Third place in the election looked set to go again to Golden Dawn, a far right party with a swastika-like symbol, with around 7 percent of the vote.
Tsipras's victory appears to have been stronger than some opinion polls had suggested. The firebrand leftist fought hard for Greece to be let off harsh austerity rules imposed by international creditors, only to back down last month after Greece's banks were shut and the country was pushed to the wall.
More than two dozen of his lawmakers abandoned him, many saying he had betrayed his principles. He argued that his tough negotiating stance softened the blow of austerity and persuaded creditors to agree a restructuring of Greek debt.
Apart from Golden Dawn and the communist KKE party, the major parties in the new parliament have now accepted the cash-for-reforms deal to keep Greece in the euro zone.
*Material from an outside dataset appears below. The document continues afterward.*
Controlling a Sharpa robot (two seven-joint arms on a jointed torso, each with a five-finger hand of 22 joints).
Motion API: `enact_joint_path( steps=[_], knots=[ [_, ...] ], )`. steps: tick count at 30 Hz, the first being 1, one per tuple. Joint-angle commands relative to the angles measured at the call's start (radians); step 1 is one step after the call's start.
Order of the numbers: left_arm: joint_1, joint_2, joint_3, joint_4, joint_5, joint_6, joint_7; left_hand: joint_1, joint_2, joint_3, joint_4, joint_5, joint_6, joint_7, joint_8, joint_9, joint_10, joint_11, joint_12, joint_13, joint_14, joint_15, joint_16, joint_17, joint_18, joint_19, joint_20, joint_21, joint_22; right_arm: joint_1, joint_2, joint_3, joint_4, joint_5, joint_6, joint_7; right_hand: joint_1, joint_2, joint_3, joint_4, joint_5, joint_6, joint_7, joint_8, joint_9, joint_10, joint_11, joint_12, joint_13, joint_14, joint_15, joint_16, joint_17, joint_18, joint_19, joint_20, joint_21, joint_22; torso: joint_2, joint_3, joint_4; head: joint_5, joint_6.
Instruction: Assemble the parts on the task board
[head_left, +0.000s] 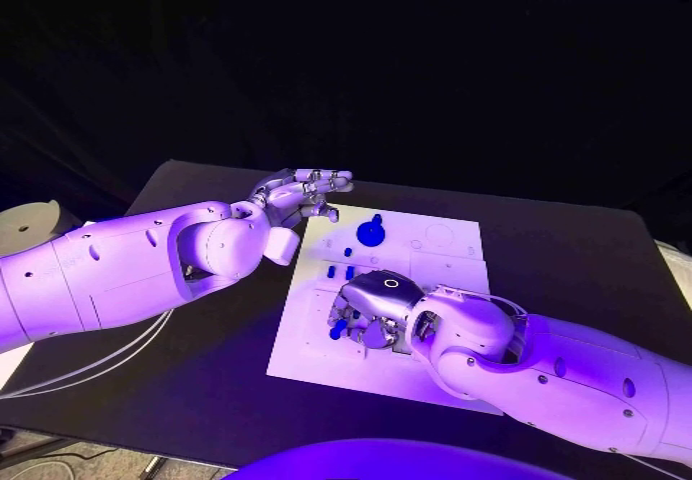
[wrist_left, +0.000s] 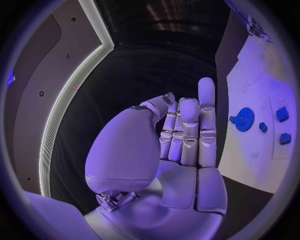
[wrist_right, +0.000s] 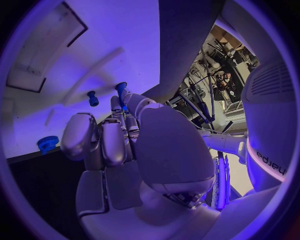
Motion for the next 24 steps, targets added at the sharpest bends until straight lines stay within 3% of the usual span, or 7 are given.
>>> enact_joint_path(
  steps=[1,8,11,15,18,22,24],
  knots=[
    [0.001,0.001,0.001,0.002,0.002,0.018,0.004,-0.007,0.003,0.0,-0.003,0.006,-0.004,0.004,0.007,-0.001,-0.001,0.002,0.002,0.0,-0.007,0.002,-0.005,-0.001,0.019,-0.008,0.0,-0.007,-0.001,-0.004,0.007,-0.003,-0.004,-0.026,0.041,-0.012,-0.001,0.008,0.01,-0.006,0.006,0.001,0.003,0.006,0.001,0.026,-0.016,0.002,0.001,0.043,0.004,0.003,-0.001,0.003,-0.003,0.002,0.004,-0.002,0.0,-0.0006,-0.0004,0.002,-0.003],
    [0.001,0.001,0.001,0.003,0.002,0.019,0.004,-0.007,0.003,0.0,-0.003,0.006,-0.004,0.004,0.007,-0.001,-0.001,0.002,0.002,0.0,-0.007,0.002,-0.005,-0.001,0.019,-0.008,0.0,-0.007,-0.001,-0.005,0.017,-0.008,-0.009,-0.031,0.057,-0.02,-0.014,0.004,0.009,-0.007,0.006,-0.002,0.003,0.004,0.001,0.023,-0.014,-0.003,0.001,0.042,0.006,-0.001,-0.007,0.004,-0.006,0.003,0.003,-0.005,-0.001,-0.0002,-0.0007,0.005,-0.003],
    [0.001,0.001,0.001,0.003,0.002,0.018,0.003,-0.007,0.003,0.0,-0.003,0.006,-0.004,0.004,0.007,-0.001,-0.001,0.002,0.002,0.0,-0.007,0.002,-0.005,-0.001,0.019,-0.008,0.0,-0.007,-0.001,-0.005,0.021,-0.01,-0.012,-0.027,0.05,-0.019,-0.041,-0.011,0.003,-0.004,0.009,-0.031,0.013,-0.014,-0.006,-0.009,-0.003,-0.023,-0.003,0.038,0.014,-0.009,-0.019,0.006,-0.014,0.009,-0.007,-0.02,-0.001,-0.0006,-0.0007,0.005,-0.003],
    [0.001,0.001,0.001,0.003,0.002,0.018,0.003,-0.007,0.003,0.0,-0.003,0.006,-0.004,0.004,0.007,-0.001,-0.001,0.002,0.002,0.0,-0.007,0.002,-0.005,-0.001,0.019,-0.008,0.0,-0.007,-0.001,-0.005,0.023,-0.012,-0.016,-0.019,0.027,-0.016,-0.103,-0.063,-0.035,0.01,0.012,-0.143,0.046,-0.021,-0.026,-0.127,0.03,-0.027,-0.006,0.03,0.043,-0.031,-0.052,0.016,-0.046,0.03,-0.05,-0.092,-0.001,-0.0001,-0.0006,0.005,-0.002],
    [0.001,0.001,0.001,0.003,0.002,0.018,0.003,-0.007,0.003,0.0,-0.003,0.006,-0.004,0.004,0.007,-0.001,-0.001,0.002,0.002,0.0,-0.007,0.002,-0.005,-0.001,0.019,-0.008,0.0,-0.007,-0.001,-0.005,0.021,-0.012,-0.016,-0.015,-0.011,-0.016,-0.127,-0.087,-0.098,0.007,0.016,-0.242,0.055,-0.021,-0.025,-0.233,0.045,-0.026,-0.004,0.019,0.054,-0.05,-0.08,0.027,-0.069,0.046,-0.082,-0.14,-0.001,0.0004,-0.0003,0.004,0.0],
    [0.001,0.0,0.001,0.003,0.002,0.019,0.002,-0.007,0.003,0.0,-0.003,0.006,-0.004,0.004,0.007,-0.001,-0.001,0.002,0.002,0.0,-0.007,0.002,-0.005,-0.001,0.019,-0.008,0.0,-0.007,-0.001,-0.006,0.01,-0.013,-0.008,-0.013,-0.084,-0.008,-0.118,-0.068,-0.187,0.002,0.014,-0.304,0.054,-0.018,-0.022,-0.277,0.045,-0.008,0.0,0.014,0.055,-0.054,-0.093,0.031,-0.075,0.05,-0.094,-0.157,0.0,0.0007,-0.0006,0.003,0.001],
    [0.001,0.0,0.001,0.003,0.002,0.021,0.0,-0.007,0.003,0.0,-0.003,0.006,-0.004,0.004,0.007,-0.001,-0.001,0.002,0.002,0.0,-0.007,0.002,-0.005,-0.001,0.019,-0.008,0.0,-0.007,-0.001,-0.007,-0.001,-0.013,0.001,-0.007,-0.124,-0.003,-0.113,-0.058,-0.214,0.003,0.016,-0.302,0.053,-0.017,-0.021,-0.276,0.044,0.002,0.001,0.016,0.055,-0.05,-0.09,0.03,-0.072,0.05,-0.092,-0.154,0.0,0.0009,-0.0007,0.001,0.002]
  ],
)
"After years of almost unprecedented crisis, the vast majority of Greeks are endorsing parties that are promising to keep the country in the euro even if that implies thorough and painful reforms," Holger Schmieding, chief economist at Germany's Berenberg bank said.
For former allies still opposed to EU-imposed austerity, however, Tsipras is a turncoat.
Yanis Varoufakis, the outspoken former finance minister who infuriated EU officials with his refusal to accept their proposals, called the election "the 'legalization' of the capitulation that followed the signing of the dead end, humiliating and irrational" bailout.
The new government will also need to handle growing refugee inflows. Greece has been the main route into the European Union for tens of thousands of migrants arriving by sea, although nearly all of them quickly leave, heading north over land across the Balkans to richer countries like Germany.
In a painful reminder of that crisis, 13 migrants died in Turkish waters on Sunday when a boat carrying 46 people en route to Greece collided with a dry cargo vessel and capsized, a Turkish coast guard source said.